EXERCISE BRIEF:
For the string "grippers", state the number of lines in the data that contain it, and nothing else.

DATA EXTRACT:
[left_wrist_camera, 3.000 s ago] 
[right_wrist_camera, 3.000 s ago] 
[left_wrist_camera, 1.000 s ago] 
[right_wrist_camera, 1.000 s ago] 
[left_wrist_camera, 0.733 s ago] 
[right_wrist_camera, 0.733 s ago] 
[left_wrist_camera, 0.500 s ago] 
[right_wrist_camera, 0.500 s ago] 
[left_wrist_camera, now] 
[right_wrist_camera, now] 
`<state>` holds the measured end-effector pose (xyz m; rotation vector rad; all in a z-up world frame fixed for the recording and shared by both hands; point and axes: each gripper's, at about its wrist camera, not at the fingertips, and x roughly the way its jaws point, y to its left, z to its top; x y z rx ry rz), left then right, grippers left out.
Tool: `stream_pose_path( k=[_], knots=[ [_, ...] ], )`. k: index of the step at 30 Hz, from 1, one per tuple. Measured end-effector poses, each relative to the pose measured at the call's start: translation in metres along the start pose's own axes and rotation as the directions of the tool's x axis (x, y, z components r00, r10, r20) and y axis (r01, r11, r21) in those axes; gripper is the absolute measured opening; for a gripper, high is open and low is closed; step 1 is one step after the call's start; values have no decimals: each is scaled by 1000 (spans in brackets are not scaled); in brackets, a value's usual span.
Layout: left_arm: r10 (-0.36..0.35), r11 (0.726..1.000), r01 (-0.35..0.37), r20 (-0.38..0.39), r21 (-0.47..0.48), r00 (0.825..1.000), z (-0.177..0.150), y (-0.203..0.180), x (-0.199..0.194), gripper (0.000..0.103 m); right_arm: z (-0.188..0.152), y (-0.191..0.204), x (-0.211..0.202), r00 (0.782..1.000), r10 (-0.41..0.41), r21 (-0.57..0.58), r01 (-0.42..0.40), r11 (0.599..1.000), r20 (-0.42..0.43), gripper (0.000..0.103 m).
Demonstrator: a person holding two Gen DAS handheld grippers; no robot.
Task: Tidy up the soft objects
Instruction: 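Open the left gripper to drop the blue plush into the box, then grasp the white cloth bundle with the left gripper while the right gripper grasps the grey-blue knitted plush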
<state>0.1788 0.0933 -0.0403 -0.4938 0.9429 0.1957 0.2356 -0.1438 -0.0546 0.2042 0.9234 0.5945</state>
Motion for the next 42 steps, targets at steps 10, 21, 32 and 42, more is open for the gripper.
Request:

SOLUTION TO THIS TASK:
2